Before your child returns for 7th grade, immunizations are needed. As children reach their teen years, their risk of becoming ill due to certain serious infectious diseases increases. Vaccines are recommended to protect adolescents now and into adulthood.
Meningococcal vaccines protect against infection with a type of bacteria that causes meningitis and blood infection (sepsis). Adolescents are at increased risk of getting this infection. This is a rare, but extremely serious disease that kills up to 10 percent of those who get it. Up to 20 percent of survivors will have serious long-term or permanent complications such as brain damage, kidney damage, deafness, or amputations. Please note that adolescents need a booster vaccine at age 16. Parents should also ask about a second type of meningococcal vaccine (meningococcal B) that may be appropriate for their child between ages 16-18 years.
Tetanus, diphtheria, and pertussis (Tdap) vaccine include protection against pertussis (whooping cough), which has been on the rise in the US especially among children 10-19 years old and babies under five years old. Vaccination is important even if your child was vaccinated as an infant, because the protection from those vaccines may not last into the teen years.

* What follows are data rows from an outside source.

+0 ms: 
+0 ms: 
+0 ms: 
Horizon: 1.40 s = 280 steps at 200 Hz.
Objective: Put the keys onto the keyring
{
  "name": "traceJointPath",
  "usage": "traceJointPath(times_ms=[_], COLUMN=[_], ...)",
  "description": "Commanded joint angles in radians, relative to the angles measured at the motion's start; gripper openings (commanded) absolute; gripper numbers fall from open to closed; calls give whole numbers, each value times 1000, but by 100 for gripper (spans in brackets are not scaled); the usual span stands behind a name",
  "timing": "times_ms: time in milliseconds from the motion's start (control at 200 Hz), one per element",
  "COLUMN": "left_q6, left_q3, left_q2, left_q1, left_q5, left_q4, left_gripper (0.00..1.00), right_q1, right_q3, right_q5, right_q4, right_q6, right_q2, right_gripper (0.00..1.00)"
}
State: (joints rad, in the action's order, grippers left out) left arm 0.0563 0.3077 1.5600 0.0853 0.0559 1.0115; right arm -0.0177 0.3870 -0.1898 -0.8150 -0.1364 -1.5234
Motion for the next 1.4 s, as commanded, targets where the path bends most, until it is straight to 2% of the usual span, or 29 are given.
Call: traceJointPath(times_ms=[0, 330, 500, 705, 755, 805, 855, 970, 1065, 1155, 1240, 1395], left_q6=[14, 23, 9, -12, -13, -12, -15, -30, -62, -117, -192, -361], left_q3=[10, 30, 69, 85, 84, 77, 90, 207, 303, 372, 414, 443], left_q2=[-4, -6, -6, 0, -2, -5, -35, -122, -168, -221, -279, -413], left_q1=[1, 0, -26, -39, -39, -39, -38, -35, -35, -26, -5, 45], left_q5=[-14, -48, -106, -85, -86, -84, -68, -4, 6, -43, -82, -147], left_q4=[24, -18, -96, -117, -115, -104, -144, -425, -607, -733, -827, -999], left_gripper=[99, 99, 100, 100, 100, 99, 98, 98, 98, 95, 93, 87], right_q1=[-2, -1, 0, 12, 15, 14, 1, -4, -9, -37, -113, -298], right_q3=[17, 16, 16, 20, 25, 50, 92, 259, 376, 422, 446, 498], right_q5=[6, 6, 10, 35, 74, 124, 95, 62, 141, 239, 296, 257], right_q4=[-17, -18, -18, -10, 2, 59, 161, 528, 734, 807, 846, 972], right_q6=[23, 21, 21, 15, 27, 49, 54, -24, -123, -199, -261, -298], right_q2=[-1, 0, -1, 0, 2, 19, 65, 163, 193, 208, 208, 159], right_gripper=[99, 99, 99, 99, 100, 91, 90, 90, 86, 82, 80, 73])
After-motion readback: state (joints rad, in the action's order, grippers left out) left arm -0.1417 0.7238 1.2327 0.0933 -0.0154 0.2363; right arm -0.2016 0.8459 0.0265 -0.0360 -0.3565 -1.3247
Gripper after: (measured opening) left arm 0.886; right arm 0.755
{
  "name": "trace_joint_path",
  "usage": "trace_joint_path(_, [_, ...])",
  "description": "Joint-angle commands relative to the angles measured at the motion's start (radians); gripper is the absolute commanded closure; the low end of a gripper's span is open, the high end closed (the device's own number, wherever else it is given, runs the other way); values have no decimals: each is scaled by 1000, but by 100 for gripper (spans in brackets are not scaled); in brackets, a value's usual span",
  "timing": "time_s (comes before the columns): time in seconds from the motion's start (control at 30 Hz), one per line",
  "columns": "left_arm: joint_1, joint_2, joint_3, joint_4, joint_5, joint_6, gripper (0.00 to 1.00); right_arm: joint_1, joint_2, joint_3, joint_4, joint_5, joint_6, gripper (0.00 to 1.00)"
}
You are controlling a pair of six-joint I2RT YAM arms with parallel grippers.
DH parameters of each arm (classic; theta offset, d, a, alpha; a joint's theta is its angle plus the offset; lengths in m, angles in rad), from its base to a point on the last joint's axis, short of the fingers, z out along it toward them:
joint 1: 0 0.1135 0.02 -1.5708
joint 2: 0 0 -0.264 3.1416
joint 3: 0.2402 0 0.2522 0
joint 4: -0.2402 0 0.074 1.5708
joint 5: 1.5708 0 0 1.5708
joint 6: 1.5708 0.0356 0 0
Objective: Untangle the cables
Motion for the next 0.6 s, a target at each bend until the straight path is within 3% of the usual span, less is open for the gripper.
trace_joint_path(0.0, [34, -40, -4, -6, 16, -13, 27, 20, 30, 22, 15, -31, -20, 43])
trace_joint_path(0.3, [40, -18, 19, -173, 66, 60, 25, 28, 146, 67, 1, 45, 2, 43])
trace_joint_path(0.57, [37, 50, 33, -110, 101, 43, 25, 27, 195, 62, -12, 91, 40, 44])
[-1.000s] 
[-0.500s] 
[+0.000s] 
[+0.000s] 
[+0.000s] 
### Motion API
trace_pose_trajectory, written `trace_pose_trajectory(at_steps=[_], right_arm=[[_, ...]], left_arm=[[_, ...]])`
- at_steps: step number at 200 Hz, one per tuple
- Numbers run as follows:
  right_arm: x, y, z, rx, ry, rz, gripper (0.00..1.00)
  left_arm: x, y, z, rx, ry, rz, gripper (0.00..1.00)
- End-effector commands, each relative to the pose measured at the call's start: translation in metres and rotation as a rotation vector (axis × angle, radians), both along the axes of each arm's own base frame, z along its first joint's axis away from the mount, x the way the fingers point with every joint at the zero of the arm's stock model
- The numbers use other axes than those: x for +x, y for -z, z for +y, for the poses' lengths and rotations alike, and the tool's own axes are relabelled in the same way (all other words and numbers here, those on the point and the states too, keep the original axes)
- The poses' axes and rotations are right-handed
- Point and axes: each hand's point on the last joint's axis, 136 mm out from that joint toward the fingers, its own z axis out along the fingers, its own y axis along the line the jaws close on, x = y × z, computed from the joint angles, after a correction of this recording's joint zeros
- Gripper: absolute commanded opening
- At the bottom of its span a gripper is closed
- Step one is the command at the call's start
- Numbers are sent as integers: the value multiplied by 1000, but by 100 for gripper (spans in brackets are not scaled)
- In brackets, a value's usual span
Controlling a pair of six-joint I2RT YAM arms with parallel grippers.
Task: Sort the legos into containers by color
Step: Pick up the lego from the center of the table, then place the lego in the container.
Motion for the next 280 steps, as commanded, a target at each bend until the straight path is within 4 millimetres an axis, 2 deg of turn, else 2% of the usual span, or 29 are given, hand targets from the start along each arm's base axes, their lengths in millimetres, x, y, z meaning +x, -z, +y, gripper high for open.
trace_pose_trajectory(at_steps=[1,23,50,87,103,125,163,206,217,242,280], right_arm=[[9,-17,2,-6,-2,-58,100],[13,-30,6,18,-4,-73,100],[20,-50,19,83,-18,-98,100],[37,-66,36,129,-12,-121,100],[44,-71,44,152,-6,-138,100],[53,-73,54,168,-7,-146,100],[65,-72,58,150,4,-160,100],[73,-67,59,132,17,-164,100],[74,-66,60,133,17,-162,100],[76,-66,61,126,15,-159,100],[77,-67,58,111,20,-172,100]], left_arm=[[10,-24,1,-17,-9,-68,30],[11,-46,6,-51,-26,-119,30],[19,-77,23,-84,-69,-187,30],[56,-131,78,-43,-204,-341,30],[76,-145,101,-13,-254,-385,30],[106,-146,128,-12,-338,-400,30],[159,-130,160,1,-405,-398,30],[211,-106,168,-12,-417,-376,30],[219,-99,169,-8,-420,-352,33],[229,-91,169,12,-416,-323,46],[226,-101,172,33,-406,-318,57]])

In addition to these vaccines, the Center for Disease Control and Prevention (CDC) also recommends that everyone age six months and older get an influenza vaccine every year. There are also vaccines that adolescents may need if they weren't fully vaccinated when they were younger and vaccines for adolescents who have certain risk factors.

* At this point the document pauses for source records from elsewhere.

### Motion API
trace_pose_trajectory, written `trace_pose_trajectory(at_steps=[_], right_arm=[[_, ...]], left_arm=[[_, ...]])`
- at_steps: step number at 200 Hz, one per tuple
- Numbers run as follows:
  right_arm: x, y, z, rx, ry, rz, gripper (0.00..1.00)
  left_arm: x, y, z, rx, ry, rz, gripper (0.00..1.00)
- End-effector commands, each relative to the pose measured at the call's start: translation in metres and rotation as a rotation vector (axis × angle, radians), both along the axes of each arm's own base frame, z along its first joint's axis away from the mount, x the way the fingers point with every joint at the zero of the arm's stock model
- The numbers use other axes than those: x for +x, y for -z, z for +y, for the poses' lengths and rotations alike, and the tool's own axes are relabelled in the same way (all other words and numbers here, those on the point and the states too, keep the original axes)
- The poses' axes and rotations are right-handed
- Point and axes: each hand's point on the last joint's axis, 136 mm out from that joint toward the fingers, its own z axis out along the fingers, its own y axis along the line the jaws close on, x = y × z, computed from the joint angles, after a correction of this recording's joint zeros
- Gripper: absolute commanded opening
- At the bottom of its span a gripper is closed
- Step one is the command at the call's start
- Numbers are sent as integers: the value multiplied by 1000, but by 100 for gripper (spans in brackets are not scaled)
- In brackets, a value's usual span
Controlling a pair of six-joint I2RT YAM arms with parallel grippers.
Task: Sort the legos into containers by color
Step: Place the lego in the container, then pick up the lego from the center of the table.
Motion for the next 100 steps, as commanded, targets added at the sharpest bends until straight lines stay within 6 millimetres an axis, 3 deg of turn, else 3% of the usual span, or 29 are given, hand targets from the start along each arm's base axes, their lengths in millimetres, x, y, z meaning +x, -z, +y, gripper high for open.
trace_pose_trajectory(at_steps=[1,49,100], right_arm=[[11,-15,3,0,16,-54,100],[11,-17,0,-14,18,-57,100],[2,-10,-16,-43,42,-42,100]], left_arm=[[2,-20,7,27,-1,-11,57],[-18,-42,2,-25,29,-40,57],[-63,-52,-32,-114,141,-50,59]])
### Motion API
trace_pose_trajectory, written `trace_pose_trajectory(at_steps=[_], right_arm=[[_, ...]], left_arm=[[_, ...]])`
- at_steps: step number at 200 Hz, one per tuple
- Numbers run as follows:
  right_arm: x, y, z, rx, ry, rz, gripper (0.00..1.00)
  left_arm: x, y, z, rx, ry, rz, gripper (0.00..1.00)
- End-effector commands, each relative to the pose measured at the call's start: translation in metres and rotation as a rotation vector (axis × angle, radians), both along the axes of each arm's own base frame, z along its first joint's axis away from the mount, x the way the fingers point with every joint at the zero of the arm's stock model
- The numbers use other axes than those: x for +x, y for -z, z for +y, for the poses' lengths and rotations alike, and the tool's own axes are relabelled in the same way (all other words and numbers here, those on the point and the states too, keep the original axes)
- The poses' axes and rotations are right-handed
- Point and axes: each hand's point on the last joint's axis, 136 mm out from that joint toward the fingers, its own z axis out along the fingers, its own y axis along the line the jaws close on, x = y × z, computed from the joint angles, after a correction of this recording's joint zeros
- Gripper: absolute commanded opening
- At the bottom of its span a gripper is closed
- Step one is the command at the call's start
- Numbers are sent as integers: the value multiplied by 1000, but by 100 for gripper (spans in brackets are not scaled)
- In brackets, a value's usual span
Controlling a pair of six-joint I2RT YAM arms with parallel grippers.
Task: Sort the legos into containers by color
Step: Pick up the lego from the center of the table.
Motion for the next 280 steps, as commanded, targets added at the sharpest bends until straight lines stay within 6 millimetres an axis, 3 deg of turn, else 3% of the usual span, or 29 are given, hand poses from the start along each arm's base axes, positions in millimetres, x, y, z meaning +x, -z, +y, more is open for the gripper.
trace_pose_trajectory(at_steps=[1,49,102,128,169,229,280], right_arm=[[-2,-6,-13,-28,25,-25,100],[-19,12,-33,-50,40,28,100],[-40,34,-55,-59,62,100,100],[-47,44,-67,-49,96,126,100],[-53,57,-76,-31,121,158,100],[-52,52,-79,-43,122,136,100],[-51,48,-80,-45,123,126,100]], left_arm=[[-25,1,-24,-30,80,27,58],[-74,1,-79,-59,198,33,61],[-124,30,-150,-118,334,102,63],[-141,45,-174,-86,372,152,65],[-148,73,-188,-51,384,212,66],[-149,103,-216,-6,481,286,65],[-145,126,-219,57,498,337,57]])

Optional - NOT a State or school requirement: Human papillomavirus (HPV) vaccine protects against a cancer-causing infection. The HPV vaccine is given as a three-dose series over a six-month period to protect both females and males. Teens or young adults who have not gotten any or all of the recommended doses should make an appointment to be vaccinated. Younger adolescents have higher antibody levels to vaccination compared to older adolescents and young adults. This may result in longer-lasting immunity for those vaccinated earlier in adolescence. I strongly recommend a comprehensive healthcare visit for all adolescents at age 11-12 years or as early as possible thereafter. Please make an appointment with your child's healthcare professional and be sure to check that your child's immunizations are up to date. Please send an updated record of any immunization your child receives to the school. For more information on which vaccines adolescents need, visit adolescentvaccination.org.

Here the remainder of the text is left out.